The Stonehenge Landscape Walking Trail is an eight-mile route through the Stonehenge World Heritage Site in Wiltshire, England.
The trail takes hikers past ancient monuments, archaeological sites and other features of the area’s unique landscape.
It begins at the Stonehenge Visitor Centre and winds through the Avebury Stone Circles, the Longstone Hill, and along the ancient Ridgeway path.
Along the way, hikers can learn about the area’s rich history of farming, mining, and ancient monuments.
The trail also provides spectacular views of the countryside and its many attractions, including
Here are the top sighting from the Landscape Walking Trail.
Wildlife Spotting
The landscape is home to many animals, including deer, hare, a wide variety of birds and increasing diversity in flora and insects.
Autumn highlights
In autumn, the small woodlands turn golden and bronze as the ash and beech leaves turn.
Exploring the woodlands will reveal different types of fungi, such as King Alfred’s cakes, earth stars and jelly ear and the grasslands are a good place to find toadstools.
Meanwhile, the landscape’s hedgerows boast berry-rich bushes, such as hawthorn, buckthorn, spindle and wayfaring tree.
King Barrow Ridge
It is a great place to explore the woodland areas, with Bronze Age burial mounds standing among ancient beech trees, with views of Stonehenge and the downs.
King Barrow Ridge is home to common lizards and slow worms living among the timeworn tree stumps.
The long grass is a perfect hunting habitat for owls and the veteran trees provide great perches.
The hazel coppice and mixed woodland provide shelter and food for small mammals, the great spotted woodpecker and the green woodpecker.
Durrington Walls
It is a Neolithic henge, a gigantic bank and ditch, built to mark the area that had only a generation before been home to the builders of Stonehenge.
Durrington Walls is a vast circular earthwork 500m across Stonehenge and at one point, contained timber structures like nearby Woodhenge.
Archaeologists have discovered the remains of houses, timber circles and a broad track flanked by banks and ditches leading to the River Avon.
This suggests that celebrations such as feasts with domestic pigs took place there.
The Avenue
It is an impressive bank-and-ditch earthwork more than 1.5 miles long.

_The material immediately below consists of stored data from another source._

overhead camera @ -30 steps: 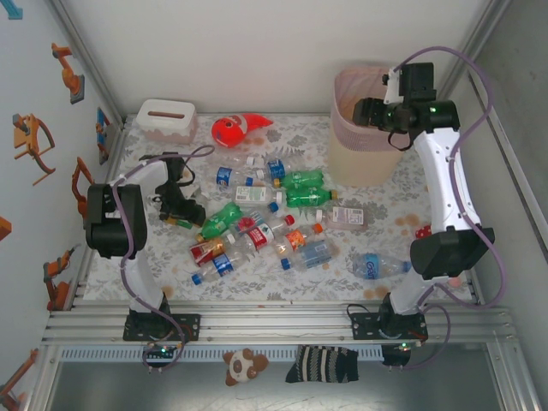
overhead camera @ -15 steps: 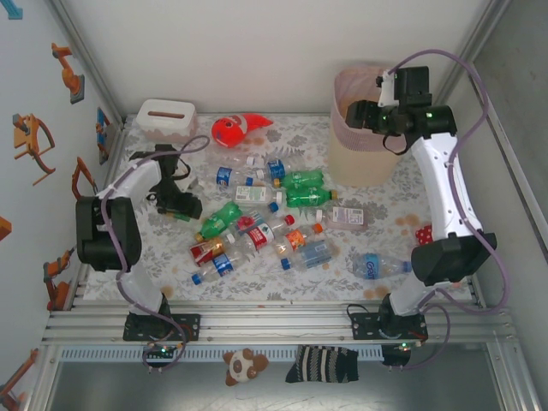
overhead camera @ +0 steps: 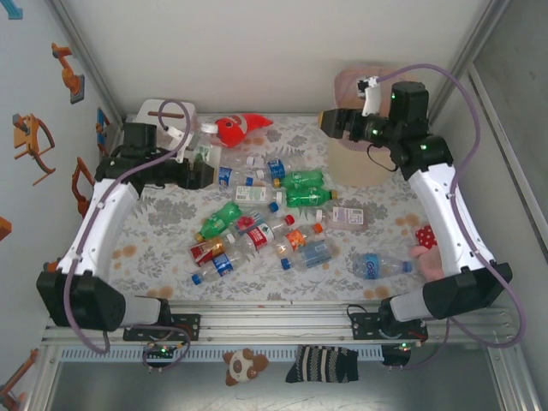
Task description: Put the plastic bottles in the bin
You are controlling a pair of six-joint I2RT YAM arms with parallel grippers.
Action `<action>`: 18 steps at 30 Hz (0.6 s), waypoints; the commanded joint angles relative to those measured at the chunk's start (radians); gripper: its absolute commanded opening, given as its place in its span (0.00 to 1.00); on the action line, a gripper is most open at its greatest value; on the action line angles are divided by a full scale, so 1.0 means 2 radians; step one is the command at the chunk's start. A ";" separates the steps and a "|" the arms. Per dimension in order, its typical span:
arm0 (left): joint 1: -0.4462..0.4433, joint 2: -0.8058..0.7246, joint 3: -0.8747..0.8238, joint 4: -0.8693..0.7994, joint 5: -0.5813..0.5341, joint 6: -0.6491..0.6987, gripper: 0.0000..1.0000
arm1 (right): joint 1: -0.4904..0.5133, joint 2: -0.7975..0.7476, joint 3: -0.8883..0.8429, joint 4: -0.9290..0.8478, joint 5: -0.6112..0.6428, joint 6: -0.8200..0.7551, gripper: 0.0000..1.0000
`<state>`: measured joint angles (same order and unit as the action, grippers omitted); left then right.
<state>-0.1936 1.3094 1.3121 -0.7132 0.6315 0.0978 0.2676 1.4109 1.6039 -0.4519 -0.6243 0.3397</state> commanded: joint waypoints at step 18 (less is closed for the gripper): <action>-0.160 -0.065 -0.028 0.419 0.255 -0.157 0.58 | 0.157 -0.043 0.008 0.175 -0.201 -0.083 0.88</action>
<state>-0.4908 1.2034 1.2175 0.0475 1.0500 -0.2138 0.5644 1.3350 1.5810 -0.1177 -0.9951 0.2310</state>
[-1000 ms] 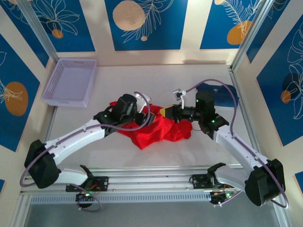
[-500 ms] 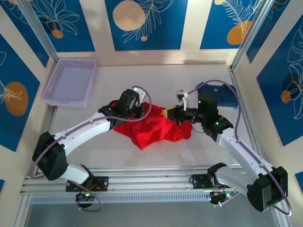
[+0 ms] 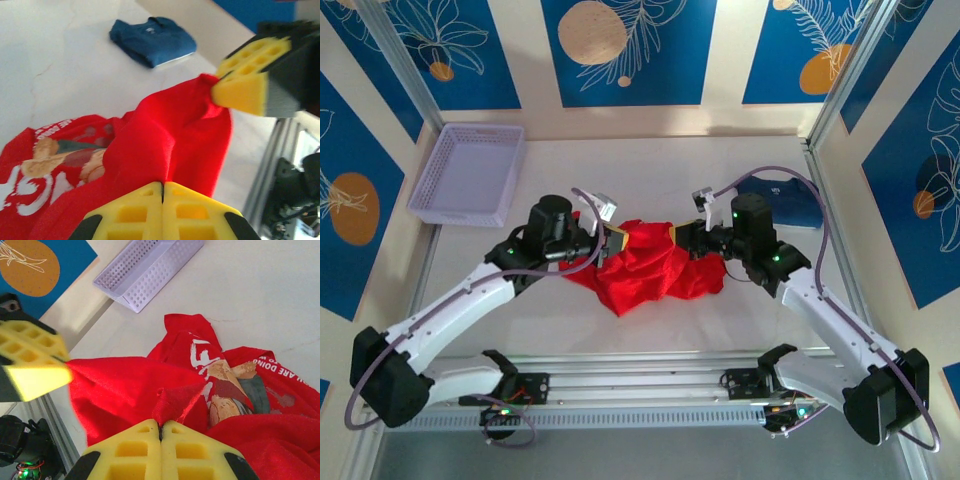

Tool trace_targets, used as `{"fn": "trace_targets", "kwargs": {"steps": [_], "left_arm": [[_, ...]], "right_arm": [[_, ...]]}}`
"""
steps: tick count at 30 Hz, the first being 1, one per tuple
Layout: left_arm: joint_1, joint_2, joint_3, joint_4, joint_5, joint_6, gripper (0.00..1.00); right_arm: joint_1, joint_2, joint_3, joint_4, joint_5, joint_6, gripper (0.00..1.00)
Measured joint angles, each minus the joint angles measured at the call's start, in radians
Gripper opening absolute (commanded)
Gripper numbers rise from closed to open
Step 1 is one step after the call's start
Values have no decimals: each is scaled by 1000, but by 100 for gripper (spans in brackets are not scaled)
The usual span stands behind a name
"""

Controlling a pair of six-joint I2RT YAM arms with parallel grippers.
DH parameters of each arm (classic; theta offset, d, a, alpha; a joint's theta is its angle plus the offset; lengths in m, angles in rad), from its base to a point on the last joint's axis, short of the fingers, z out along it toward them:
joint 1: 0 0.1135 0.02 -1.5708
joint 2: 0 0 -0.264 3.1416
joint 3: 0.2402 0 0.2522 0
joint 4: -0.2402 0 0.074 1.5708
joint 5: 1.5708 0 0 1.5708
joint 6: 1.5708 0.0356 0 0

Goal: Fold the inside-out t-shirt

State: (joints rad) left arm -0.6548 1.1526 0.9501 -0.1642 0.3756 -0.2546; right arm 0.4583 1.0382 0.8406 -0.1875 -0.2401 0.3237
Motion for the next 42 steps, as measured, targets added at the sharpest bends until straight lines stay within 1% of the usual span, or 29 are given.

It may have been the ceremonial route and entrance to the stone circle – recent excavations suggest the Avenue even predates it.
Though much eroded, it can still be seen on its final approach to the stone circle.
Winterbourne Stoke Barrows
It is a resting place for some of the most influential people of the Bronze Age.
This impressive barrow group contains every style of the barrow to be found in southern England.
The Cursus
The Cursus is an enormous earthwork and one of the best preserved in Britain.
It was built over 5,000 years ago using simple antler picks to dig out the chalk and earth.
The vast rectangular enclosure stretches for nearly two miles and predates Stonehenge by hundreds of years.
While its ceremonial or ritual use remains a mystery, many believe it may have been used for processions.
The Cuckoo Stone
It is a mysterious unshaped lone sarsen stone found only a few meters from where it once stood upright.
The Cuckoo Stone would have been the focus of rituals and ceremonies from the Neolithic period to Roman times.
It’s rare to find examples of naturally occurring sarsen stones like this one.
Most stones used at Stonehenge are thought to have come from the Marlborough Downs, which is 20 miles to the north.
Round Barrows
They are giant mounds of chalk, earth or turf placed over burials and sometimes cremations during the Bronze Age.
The Stonehenge Landscape contains the densest concentration of round barrows anywhere in Britain.
Fargo Woodland
It is less than a mile from the stone circle, and on the way there on the visitor shuttle service.
There are ancient burial mounds and lots of wildlife to discover in Fargo Woodland.